Не желая метать бисер перед новыми российскими околонаучными выдвиженцами, физик принял приглашение. В тот же вечер он здорово напился водки и, выплакав за ночь весь, имевшийся в его распоряжении патриотизм, наутро улетел в Штаты. В Америке Валерий Ильич запатентовал своё открытие, а через полтора года мир ахнул, увидев невероятные возможности нового способа передвижения в параллельных пространственных структурах.
                * * *
- Странно, - улыбнулся Гаврила Алексеевич, разглядывая через огромное витражное окно привокзальную суету, - такое ощущение, что за тридцать лет ничего не изменилось!
- Что ты говоришь, Гаврюша! Погляди на толпы аэротакси у входа, разве такое было раньше? – отозвалась Мария Ивановна.
- В том-то всё и дело! Я смотрю на скучающих аэротаксистов и вижу картинку тридцатилетней давности. Только вместо аэропанелей, Ситроены, Рено и Киа.
- Что такое «Рено и Киа»? – удивился я.
- Эх, Лёшка, золотая эра автопрома прошла мимо тебя!

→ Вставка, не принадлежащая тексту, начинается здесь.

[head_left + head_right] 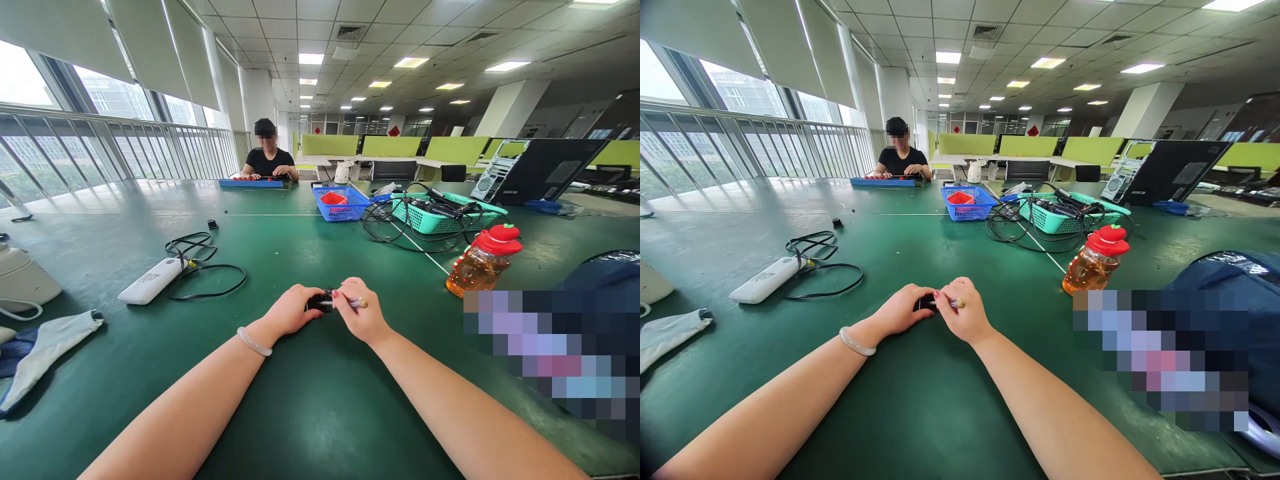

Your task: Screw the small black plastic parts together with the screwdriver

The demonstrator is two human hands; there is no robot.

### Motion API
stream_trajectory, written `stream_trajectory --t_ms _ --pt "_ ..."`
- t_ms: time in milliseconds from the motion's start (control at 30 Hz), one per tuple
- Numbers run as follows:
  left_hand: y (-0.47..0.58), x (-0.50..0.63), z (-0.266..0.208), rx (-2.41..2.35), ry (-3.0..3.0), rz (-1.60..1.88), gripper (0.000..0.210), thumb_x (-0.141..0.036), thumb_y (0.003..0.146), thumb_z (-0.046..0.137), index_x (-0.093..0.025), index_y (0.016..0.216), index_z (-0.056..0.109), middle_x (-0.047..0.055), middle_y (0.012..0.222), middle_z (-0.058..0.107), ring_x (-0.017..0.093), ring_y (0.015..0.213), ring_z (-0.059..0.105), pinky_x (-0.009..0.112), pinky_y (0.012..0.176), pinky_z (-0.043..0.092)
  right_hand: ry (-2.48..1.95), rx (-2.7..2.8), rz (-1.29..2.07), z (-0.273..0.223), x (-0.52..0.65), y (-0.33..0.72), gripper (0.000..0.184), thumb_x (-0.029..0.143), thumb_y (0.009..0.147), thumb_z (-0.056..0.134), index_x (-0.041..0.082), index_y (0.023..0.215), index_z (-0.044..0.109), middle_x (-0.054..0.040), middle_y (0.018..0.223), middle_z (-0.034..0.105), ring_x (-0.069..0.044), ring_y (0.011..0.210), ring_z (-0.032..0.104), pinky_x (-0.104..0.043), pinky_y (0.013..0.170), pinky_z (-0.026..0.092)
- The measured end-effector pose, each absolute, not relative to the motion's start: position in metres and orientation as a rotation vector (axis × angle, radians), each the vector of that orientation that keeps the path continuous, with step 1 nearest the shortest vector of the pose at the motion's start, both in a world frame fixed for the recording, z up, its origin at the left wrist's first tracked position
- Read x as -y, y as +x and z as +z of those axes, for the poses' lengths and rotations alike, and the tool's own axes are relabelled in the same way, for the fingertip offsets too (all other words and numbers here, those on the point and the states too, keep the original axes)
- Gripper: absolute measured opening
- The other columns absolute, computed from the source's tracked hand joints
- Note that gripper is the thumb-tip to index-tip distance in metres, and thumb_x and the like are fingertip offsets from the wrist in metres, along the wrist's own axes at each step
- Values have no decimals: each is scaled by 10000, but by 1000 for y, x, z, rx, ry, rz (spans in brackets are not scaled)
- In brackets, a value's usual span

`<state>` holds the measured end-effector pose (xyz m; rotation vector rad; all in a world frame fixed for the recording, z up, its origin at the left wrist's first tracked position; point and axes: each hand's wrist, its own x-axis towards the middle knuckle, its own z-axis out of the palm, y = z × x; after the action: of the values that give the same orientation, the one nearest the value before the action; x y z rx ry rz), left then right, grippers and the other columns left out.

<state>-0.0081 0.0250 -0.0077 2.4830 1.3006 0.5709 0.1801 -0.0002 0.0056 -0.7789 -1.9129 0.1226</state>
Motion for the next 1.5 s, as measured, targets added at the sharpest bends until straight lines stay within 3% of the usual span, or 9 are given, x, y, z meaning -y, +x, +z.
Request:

Гаврила Алексеевич остановился, чтобы перевести дыхание. Мы с мамой помогли отцу присесть.
- Через пять лет после нашего отъезда из России Илон Маск, ты про него наверняка читал в курсе «История цивилизации», реализовал векторный способ передвижения.
- Ну да, «Аксонометрическая дисторсия» Хлебникова.

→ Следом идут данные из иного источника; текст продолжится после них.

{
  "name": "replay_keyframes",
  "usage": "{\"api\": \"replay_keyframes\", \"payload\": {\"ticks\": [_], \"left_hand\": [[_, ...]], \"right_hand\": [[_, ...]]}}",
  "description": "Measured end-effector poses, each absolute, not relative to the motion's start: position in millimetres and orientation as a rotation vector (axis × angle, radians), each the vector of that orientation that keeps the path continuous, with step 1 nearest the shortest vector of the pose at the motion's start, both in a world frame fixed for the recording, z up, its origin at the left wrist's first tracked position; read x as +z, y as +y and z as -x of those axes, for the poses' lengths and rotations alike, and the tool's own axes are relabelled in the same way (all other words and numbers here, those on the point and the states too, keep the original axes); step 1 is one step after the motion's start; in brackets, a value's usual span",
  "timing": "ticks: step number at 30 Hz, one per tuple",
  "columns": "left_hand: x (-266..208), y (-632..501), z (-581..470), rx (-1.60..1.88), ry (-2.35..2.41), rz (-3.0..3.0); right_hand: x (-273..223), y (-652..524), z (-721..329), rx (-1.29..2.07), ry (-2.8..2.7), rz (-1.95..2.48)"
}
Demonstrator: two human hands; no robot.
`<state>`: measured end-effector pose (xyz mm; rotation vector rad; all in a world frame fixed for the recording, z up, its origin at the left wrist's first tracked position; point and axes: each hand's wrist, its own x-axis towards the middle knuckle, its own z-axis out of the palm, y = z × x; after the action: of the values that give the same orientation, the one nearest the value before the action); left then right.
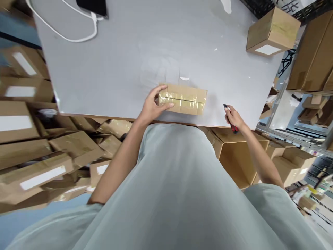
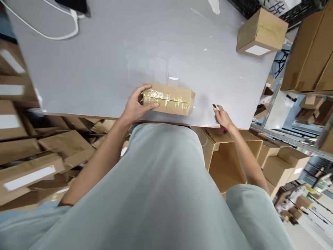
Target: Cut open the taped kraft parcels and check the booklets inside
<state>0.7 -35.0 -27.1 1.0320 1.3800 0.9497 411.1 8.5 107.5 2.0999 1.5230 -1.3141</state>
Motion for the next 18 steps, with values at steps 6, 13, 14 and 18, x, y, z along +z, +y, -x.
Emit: {"api": "replay_keyframes", "payload": {"ticks": [6,13,14,18], "left_hand": [[-28,-45,57,0.811,1.522,-0.979],[-39,-42,40,0.718,1.448,-0.971],[-44,-40,26,0.709,1.415,-0.976],[-60,-32,-38,0.67,1.331,-0.963]], "right_hand": [[47,-17,-316,-1.993,1.226,-2.456],[83,-19,-279,-1.916,1.538,-2.512],[90,-16,-283,-1.832,1.61,-2.542],[113,-4,-304,-1.431,1.862,-2.464]]}}
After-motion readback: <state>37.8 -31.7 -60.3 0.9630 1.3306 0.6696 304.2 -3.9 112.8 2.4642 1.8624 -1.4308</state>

- В том-то и дело. Как только американцы запустили в производство аэродинамические платформы, весь мировой автопром – Мерседесы, Тойоты, Рено, Киа - превратился в первобытный хлам. Шумиха тогда поднялась страшная! Рушился вековой бизнес. Чуть до войны не дошло дело. Прогресс – штука обоюдоострая.

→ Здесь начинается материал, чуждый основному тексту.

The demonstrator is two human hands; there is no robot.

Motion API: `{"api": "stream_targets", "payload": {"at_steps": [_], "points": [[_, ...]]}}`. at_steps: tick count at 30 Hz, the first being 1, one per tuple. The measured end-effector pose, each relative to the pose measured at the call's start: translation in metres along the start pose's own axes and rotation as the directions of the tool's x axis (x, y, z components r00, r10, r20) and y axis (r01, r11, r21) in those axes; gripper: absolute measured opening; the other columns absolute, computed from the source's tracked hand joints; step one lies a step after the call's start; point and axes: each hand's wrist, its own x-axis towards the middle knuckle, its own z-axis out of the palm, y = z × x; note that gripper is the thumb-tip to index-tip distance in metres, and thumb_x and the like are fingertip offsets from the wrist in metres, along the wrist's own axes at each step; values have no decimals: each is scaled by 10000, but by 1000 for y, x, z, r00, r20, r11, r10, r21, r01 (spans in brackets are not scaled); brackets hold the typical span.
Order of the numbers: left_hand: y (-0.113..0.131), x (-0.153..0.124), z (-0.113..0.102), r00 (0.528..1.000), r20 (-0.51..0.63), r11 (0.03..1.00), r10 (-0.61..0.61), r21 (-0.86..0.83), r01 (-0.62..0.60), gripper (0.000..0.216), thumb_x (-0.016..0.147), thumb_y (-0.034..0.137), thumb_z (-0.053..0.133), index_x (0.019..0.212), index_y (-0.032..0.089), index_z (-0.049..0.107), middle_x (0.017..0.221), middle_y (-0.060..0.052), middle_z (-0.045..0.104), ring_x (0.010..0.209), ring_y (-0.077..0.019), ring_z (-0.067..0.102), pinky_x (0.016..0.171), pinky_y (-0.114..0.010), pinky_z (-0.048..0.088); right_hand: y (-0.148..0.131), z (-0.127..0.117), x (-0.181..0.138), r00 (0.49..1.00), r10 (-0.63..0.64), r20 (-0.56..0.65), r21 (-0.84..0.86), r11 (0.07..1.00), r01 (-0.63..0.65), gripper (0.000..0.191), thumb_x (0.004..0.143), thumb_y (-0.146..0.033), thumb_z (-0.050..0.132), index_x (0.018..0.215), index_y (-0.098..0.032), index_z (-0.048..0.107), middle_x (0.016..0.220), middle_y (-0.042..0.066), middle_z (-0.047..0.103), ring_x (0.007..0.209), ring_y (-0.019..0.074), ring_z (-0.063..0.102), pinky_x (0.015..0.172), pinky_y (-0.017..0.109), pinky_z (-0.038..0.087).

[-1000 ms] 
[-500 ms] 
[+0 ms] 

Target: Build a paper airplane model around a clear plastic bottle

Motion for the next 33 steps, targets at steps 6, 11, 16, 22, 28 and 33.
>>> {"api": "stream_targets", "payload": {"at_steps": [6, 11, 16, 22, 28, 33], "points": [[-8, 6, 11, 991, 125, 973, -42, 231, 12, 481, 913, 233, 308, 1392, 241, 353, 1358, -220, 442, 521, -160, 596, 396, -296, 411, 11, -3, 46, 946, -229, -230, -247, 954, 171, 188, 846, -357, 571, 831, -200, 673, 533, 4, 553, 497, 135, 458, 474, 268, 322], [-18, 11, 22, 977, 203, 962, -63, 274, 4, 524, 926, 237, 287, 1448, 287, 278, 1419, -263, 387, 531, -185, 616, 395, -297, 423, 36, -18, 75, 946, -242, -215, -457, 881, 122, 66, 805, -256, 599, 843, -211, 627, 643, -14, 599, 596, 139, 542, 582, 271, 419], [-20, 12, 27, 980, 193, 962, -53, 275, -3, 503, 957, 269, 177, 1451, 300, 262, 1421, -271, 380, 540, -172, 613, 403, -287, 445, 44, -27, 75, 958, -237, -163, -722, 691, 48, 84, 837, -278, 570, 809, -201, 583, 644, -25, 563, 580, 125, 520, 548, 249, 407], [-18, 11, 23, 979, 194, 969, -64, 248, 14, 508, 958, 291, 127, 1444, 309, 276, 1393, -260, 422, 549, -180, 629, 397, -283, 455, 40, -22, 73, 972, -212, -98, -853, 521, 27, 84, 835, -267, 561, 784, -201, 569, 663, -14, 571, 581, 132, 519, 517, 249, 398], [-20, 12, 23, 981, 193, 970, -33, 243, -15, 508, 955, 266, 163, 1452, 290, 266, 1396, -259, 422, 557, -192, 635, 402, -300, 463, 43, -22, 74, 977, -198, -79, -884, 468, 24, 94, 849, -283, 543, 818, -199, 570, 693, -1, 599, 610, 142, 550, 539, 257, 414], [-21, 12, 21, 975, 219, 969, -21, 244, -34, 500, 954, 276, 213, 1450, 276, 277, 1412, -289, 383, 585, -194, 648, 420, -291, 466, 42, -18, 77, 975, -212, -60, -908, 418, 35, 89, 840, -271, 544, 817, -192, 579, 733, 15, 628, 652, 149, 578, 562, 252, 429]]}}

Я улыбнулся и первым направился к выходу. Новенькая аэродинамическая платформа за считанные минуты доставила нас из аэропула «Домодедово» на улицу Зацепский вал и мягко опустилась возле дома №5.
- Я волнуюсь… - призналась Мария Ивановна, сходя с платформы на старенький, ещё собянинский асфальт тротуара.
Аэротаксист помог выгрузить вещи и, получив расчёт (деньги никто не отменял!), взлетел над верхушками московских зданий.
Мы подошли к родному подъезду. Вдруг родители рассмеялись.
- Пап, мам, вы чего? – спросил я.
- Лёша, ты посмотри: ЧТО, вернее, КТО нас встречает! – ответила мама, не переставая улыбаться.
В лучах утреннего солнца перед подъездом сверкала огромная лужа. Гаврила Алексеевич обнял меня и, указывая на сточное образование, сказал:
- Сын, перед тобой наглядная иллюстрация российского национального консерватизма – идеальная преграда для желающих покинуть или обрести своё жилище! Помнится, лужа препятствовала нашему отъезду. Теперь она противится нашему возвращению!
- Как египетский сфинкс, - подхватила мама, - стоит на страже российской самобытности.
- И хранит пирамиду государственной власти! – усмехнулся я.

Мы стояли, глядя, как лужа постепенно увеличивалась в размете и всё ближе подступала к сложенным на асфальт вещам. Первым очнулся отец. Он поднял пару чемоданов и… в нерешительности замер. Мама встала за его спиной.
Я смотрел на родителей. Они были похожи на птиц, ещё не посаженных в неволю, но уже пойманных в силки.
- Э-э, так дело не пойдёт, - воскликнул я и решительно шагнул в лужу, - ничего, батя, прорвёмся!